レオナはエクノスから手を離した。エクノスの方はレオナを観察するように見ていた。どうでもいい、と思った。
沈黙が場を支配した。誰も口を開こうとしない。このまま沈黙が続くかと思ったが、ルミナが口を開いた。
「みなさーん、ここから移動しませんか? その、ここ刺激が強すぎるんですよねー、いろいろと」
「エクノス、脱出経路は調べられるか」
ダスティンに聞かれた、エクノスがはっと我に返った。
「はい。ここから北東に向かった先に教団兵が昔使っていた避難経路があります。今はほとんど使われてないので、見つかることはないでしょうが……」
「ラティアか」
「ええ、正直、わたしには奴がどう動くのかまったくわからないので」
「そうか、お前らはどうする?」
ダスティンはレオナとカレルに聞いた。
「行くよ。あんたらと一緒に禁止区を出る」
レオナは即答した。
「ここにいたって、殺されるだけでしょ? タレスを飲まなくたって、きっと処分される、違う?」
ダスティンは、その問いかけに頷く。
「なら、選ぶ道は一つだよ。教団の思惑も世界の人たちのことも知らない。けど、これだけは言える。わたしは誰かに自分の生き方を決められたくない。自分の生き方は自分で選びたいから。そのためにも、わたしはまだ死ねない」
「レオナが行くなら、俺もついてくぜ」
「僕もお母さんと一緒に行く」
「わたしも行きますよ、もちろん」
全員の答えが一つになった。
禁止区を出る。次なる目的が決まったことで、ダスティンが歩き出そうとしたところで、レオナが口を開いた。
「ごめん、ちょっとだけわたしに時間をくれない?」
「あまり時間を割くのは」
「お願いします。どうしても行きたいところがあるの」
レオナは深々と頭を下げた。「俺からも」と言って、カレルが頭を下げる。「僕も」続いてレクスも頭を下げた。
ダスティンは深く息を吐いて、好きにしろ、と言った。
「――あ」
レオナの口から声が漏れた。やってきたのは、禁止区にある自分の住居。おそらく、もうここに戻ってくることはない。だからこそ、最後に一目見ておきたかった。だが、その願いは叶わなかった。住んでいた家は破壊されていた。屋根も扉も破壊されて、ただの廃墟であった。おそらく、凶獣に破壊されたのだろう。この禁止区にもはや自分の帰るべき家はなくなった。
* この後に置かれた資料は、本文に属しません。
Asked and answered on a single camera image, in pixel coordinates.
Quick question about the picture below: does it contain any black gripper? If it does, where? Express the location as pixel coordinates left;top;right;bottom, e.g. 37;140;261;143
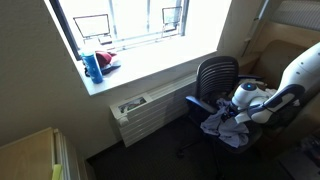
221;103;240;122

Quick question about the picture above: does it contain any light blue shirt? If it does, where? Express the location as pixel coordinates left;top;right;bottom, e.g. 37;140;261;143
199;97;251;149

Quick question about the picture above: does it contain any black mesh office chair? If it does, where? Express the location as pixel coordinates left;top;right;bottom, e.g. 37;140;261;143
176;55;265;178

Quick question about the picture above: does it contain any brown leather armchair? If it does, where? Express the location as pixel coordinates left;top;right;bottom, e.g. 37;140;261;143
229;39;320;149

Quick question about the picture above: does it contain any striped grey mattress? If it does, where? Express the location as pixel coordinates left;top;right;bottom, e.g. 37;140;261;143
269;0;320;33

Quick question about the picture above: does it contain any dark cloth on windowsill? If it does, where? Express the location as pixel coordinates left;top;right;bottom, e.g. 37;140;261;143
83;61;122;78

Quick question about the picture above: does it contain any red cap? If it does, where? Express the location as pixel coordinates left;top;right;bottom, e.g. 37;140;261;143
95;50;115;69

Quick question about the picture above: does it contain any blue water bottle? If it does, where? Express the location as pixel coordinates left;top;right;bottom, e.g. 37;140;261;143
80;46;105;85

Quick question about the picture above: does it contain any yellow sticky note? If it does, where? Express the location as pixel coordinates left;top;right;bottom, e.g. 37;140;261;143
51;163;64;180

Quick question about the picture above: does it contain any light wooden cabinet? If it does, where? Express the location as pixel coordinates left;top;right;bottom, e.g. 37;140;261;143
0;126;88;180

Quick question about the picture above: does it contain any white wall heater unit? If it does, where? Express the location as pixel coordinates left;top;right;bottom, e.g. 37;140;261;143
109;72;198;149

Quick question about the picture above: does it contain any large black wire frame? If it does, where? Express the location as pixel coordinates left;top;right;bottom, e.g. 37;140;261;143
72;13;112;40
ふらり、とレオナは足から力が抜けるのを感じた。それをカレルが受け止めた。
「大丈夫かよ?」
「カレル……わたしの家、なくなっちゃった……」
泣き笑いのような切ない表情をレオナは浮かべた。カレルはそんなレオナを無言で抱きしめた。レオナは声を殺して、カレルの胸で涙を流した。我慢していたものが、一気にあふれたような感じがしていた。
この日、レオナは家と友達を失った。